§ Problem to solve: With the records below as your source, retype each line exactly from the top down to the line that contains "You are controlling", and include that line.

[[ Records for the exercise open ]]

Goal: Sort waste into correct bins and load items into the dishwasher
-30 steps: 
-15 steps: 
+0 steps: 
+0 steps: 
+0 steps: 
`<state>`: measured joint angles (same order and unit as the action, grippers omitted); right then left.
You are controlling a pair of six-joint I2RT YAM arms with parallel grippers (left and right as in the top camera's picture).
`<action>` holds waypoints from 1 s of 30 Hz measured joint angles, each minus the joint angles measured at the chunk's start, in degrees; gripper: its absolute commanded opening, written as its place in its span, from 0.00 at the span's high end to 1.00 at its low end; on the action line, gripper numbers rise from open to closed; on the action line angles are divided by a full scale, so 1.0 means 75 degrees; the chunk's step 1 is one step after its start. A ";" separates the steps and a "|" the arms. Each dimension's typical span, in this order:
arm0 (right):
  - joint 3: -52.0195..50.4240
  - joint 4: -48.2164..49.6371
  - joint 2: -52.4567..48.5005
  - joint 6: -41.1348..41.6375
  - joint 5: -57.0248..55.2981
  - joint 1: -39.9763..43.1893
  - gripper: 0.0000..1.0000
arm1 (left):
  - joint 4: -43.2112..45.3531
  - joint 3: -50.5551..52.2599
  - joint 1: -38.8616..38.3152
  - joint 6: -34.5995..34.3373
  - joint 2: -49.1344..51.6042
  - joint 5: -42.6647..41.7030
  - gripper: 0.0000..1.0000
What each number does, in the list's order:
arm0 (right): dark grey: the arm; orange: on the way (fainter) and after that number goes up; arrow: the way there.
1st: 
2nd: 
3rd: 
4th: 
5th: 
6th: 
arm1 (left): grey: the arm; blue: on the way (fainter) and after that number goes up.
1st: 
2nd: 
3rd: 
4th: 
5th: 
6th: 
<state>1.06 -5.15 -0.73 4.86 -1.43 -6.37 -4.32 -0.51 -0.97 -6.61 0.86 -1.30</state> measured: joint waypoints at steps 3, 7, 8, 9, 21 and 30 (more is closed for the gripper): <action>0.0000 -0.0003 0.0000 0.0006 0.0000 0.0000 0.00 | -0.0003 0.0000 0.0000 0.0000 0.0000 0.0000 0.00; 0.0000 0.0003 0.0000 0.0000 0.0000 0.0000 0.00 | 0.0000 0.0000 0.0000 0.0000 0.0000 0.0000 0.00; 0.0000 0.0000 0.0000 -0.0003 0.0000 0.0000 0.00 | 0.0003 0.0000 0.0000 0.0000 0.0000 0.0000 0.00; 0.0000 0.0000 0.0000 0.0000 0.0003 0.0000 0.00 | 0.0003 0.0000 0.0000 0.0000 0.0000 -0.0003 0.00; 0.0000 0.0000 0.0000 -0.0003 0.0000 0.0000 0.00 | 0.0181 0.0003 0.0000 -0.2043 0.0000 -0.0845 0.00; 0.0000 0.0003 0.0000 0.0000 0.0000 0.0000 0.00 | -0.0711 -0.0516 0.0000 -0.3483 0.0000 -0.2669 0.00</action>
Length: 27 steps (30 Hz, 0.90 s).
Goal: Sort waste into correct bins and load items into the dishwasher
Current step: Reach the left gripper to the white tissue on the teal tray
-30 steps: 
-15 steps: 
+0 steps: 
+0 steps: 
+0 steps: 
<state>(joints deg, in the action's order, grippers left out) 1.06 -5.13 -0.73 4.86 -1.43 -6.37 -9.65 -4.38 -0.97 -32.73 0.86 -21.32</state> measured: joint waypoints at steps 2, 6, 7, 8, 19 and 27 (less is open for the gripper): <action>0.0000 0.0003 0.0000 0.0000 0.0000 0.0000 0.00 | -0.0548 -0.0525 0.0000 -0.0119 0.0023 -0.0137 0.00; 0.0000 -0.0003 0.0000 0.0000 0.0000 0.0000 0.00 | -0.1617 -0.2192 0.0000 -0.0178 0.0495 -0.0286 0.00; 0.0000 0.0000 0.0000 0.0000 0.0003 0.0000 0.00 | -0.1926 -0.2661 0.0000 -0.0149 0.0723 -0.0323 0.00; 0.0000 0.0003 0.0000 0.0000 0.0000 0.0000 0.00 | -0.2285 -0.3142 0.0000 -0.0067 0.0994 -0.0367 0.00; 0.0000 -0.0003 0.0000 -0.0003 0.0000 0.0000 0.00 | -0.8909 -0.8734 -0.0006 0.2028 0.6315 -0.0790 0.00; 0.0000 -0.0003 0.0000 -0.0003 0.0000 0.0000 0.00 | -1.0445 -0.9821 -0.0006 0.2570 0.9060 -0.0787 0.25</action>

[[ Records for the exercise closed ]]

§ Your response:
Goal: Sort waste into correct bins and load items into the dishwasher
-30 steps: 
-15 steps: 
+0 steps: 
+0 steps: 
+0 steps: 
`<state>`: measured joint angles (same order and unit as the action, grippers omitted); right then left.
You are controlling a pair of six-joint I2RT YAM arms with parallel grippers (left and right as in the top camera's picture).

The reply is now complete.